En los últimos años ha sido raro el verano que no he parado al menos unos cuantos días en Cádiz, (o en Zahara, o en Chiclana, o en el Palmar, o en Conil). Y aunque la playa nunca me ha apasionado, siempre he defendido este rinconcito del sur como el mejor destino veraniego dentro de la Península. Pero ha sido este año cuando de verdad me he dado cuenta de lo que me gusta Cádiz, de lo bonita que es, de su buen rollo, y de la calidad humana de la gente que conozco y que es de aquí.
Cádiz ni siquiera tiene una definición clara en términos geográficos. Miren lo que dice la wikipedia:
El conjunto formado por Cádiz y San Fernando está separado de la Península Ibérica por el Caño de Sancti Petri. Históricamente ha sido desde un pequeño archipiélago (llamado Gadeiras), a una sola isla, situación en la que se debate si se encuentra en la actualidad. Ésta particularidad hace que sea difícil definir su condición geográfica, aunque hoy día recibe un plan de tratamiento insular. Fue bautizada por Lord Byron como Sirena del Océano y se la conoce popularmente como la Tacita de Plata.

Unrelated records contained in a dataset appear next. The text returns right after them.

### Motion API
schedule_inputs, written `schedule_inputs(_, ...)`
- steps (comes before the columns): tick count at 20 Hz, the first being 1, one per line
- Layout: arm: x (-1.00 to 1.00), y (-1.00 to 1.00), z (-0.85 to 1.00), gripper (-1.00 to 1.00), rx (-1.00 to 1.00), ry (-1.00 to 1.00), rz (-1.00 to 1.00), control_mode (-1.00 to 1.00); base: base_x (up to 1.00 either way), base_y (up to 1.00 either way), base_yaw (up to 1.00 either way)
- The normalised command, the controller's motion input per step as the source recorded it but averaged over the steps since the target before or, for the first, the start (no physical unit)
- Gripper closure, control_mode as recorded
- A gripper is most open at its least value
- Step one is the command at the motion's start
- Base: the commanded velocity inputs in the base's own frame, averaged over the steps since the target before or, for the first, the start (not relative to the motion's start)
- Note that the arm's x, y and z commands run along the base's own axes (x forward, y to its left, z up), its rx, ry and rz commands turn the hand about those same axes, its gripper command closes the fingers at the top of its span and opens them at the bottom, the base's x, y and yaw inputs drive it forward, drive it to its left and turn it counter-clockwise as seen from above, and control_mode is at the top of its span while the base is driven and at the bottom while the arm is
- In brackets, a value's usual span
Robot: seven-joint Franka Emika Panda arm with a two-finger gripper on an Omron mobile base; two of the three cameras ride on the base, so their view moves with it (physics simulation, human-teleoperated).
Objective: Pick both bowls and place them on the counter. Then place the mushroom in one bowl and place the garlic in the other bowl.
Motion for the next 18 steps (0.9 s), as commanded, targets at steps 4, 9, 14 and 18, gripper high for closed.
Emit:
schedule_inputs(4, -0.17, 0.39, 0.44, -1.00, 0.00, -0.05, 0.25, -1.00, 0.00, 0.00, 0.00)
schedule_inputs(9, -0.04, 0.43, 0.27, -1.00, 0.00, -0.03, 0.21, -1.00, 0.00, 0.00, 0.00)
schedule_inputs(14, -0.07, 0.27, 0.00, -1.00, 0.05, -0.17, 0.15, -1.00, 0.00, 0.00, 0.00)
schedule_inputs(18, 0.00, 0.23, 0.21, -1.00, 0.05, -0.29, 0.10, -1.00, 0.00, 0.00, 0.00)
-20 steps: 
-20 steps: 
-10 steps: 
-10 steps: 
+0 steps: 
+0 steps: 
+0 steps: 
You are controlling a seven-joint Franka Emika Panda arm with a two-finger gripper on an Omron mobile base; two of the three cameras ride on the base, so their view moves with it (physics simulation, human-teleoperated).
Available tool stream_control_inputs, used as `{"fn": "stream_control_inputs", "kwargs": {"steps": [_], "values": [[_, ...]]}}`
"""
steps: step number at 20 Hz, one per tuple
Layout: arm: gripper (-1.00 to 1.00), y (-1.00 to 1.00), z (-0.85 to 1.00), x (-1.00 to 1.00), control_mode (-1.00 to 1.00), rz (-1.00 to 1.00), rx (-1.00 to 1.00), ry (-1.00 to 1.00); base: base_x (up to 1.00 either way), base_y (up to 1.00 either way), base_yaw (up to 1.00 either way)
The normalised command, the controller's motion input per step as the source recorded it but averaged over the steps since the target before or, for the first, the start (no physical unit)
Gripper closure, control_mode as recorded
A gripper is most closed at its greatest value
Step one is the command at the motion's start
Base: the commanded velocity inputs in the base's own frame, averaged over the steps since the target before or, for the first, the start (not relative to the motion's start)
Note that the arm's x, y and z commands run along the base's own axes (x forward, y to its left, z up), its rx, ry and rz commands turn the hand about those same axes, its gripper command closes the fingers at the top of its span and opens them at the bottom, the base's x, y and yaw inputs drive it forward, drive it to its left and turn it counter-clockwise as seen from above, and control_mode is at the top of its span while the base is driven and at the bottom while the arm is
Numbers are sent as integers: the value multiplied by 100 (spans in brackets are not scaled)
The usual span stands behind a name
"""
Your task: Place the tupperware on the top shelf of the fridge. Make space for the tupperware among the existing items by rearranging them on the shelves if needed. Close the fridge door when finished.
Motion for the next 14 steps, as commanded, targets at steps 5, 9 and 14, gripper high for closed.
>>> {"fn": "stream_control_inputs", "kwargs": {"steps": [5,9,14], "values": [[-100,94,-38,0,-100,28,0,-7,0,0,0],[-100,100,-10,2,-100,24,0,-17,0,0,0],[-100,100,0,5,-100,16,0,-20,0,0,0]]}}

Será por eso que en Cádiz, tan pequeñita y apretujada como está, cabe casi de todo. Este verano mi cuerpo y mi corazón, que se están recomponiendo poquito a poco, han recalado ya dos veces en la tacita de plata. Entre medias, Barcelona, Madrid, Fuengirola, Sevilla y Escocia. Pero no hay dos sin tres. En unos días volveré a Cádiz, y tal vez mi alma se enmende del todo sobre la arena blanca de la playa de la Victoria, o frente al Levante traicionero, o en un coche aparcado en la Punta de San Felipe (que nunca se sabe, jeje).
Qué gracia que yo, que siempre he denostado mis orígenes andaluces, logre recomponer ahora el rompecabezas del último año al son de ese acento del sur del que salí huyendo hace ya una década.